Wednesday, June 13, 2007

Press Release - Starving Students CEO Bear Barnes Credits Company Success to Embracing Technology

Starving Students CEO Bear Barnes Credits Company Success to Embracing Technology

Los Angeles, June 13, 2007: Starving Students’ CEO Bear Barnes brought business leaders and budding entrepreneurs downtown to the Los Angeles Athletic Club, as a guest speaker at SCORE’s Business Legends Speaker Series on June 6. Bear shared the stage with Steven Riboli of the San Antonio Winery and together they shared the long histories of their L.A.-based companies. Bear also discussed how Starving Students has applied innovative technology to the traditional moving industry resulting in increased productivity and profit.

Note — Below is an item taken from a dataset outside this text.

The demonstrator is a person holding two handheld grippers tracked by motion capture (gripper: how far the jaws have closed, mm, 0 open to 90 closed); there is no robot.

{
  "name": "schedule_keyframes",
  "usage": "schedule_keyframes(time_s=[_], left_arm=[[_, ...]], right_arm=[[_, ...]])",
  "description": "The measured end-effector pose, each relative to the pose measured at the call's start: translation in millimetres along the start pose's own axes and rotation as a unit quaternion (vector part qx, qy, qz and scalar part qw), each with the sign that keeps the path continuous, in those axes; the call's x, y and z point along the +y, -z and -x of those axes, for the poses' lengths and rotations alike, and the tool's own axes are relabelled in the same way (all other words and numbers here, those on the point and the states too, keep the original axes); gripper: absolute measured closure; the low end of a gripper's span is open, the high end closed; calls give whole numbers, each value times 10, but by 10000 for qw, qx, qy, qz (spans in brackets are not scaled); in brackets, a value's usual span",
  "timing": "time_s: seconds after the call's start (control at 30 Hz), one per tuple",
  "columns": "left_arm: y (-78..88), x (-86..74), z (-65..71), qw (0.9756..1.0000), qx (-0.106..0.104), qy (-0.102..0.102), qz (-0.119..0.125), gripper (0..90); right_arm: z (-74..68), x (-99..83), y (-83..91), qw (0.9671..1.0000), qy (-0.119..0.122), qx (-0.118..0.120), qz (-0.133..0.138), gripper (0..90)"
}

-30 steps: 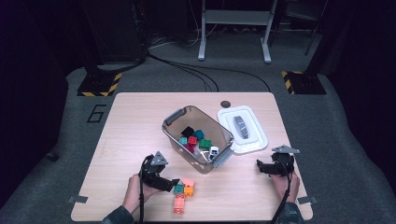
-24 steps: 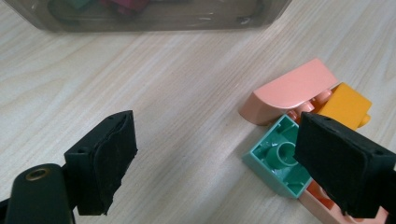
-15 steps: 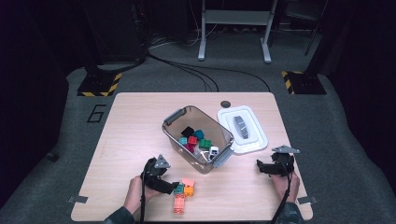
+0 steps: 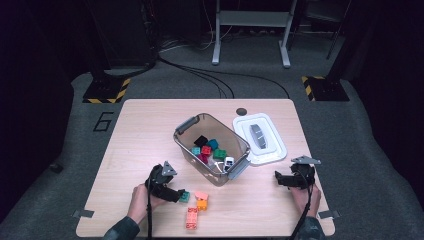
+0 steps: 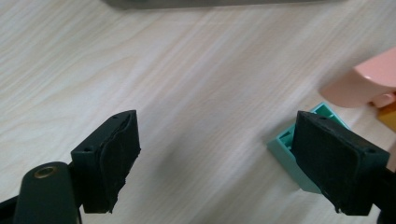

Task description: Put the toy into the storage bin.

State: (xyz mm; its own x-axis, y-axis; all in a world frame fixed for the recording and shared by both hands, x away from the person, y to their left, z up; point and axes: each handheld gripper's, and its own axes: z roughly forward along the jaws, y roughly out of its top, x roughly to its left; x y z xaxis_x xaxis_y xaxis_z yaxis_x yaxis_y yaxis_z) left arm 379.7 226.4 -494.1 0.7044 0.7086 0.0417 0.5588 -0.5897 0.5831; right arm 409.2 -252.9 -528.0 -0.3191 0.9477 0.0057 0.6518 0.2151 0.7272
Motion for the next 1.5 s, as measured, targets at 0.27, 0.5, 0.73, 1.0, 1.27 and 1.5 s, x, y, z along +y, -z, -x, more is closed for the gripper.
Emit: schedule_keyframes(time_s=[0.27,0.5,0.73,1.0,1.27,1.5], left_arm=[[99,43,45,9993,-129,255,235,150],[-55,62,207,9998,-168,110,81,159],[-1,-35,141,9999,-89,97,-39,178],[2,10,166,9998,-221,-6,-28,307],[-63,10,218,9996,-234,-58,-161,504],[-52,-5,187,9996,-243,-41,-129,586]], right_arm=[[0,0,0,10000,2,0,1,61],[0,0,0,10000,0,0,1,61],[0,0,0,10000,-3,-1,3,61],[0,0,0,10000,-2,-2,4,61],[-2,0,1,10000,-20,-3,0,62],[0,0,0,10000,-7,-5,7,63]])
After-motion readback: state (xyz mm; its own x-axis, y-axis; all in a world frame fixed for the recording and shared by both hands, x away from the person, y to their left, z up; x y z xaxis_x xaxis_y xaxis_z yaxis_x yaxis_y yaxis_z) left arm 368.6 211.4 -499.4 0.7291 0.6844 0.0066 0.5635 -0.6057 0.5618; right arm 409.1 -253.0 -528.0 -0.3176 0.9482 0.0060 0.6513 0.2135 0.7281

Starving Students has grown from two college students delivering flea market purchases in 1973 to a nationwide moving company that has completed 900,000 moves and counting. Today Starving Students operates 36 branches in nine states and moves over 1,000 families each week.

For 30 years Starving Students corporate office in Los Angeles managed its growing network of remote locations with phones and faxes. In 2004, the company installed terminal servers in each branch and wrote software to guide branch managers through the details of their day. The transition was difficult, and it required teaching new skills to company veterans, but the results have been remarkable. Communication and productivity have increased dramatically, and customers, movers and the company have all benefited.

Concurrently Starving Students saw the potential for what technology could do for its fleet of 300 trucks. The company installed GPS units in each of its trucks, enabling the company to keep track of where its teams and trucks were at any given time. Because the company charges by the hour, being able to bill accurately to the minute, and back up the billing with data, made a huge difference in customer satisfaction and increased the company’s bottom line.

Today Starving Students is working on eliminating the flow of paper from its branches to its corporate office via imaging software. Rather than receive 36 overnight packages stuffed with paperwork each week, managers now scan their paperwork into the system. The computer reads the document and attaches its image to the appropriate order. Upon completion, Starving Students looks forward to a roomier corporate office without filing cabinets.

By applying existing technology and forward management thinking, Starving Students is an example of how a company can generate above-market profits in a mature industry.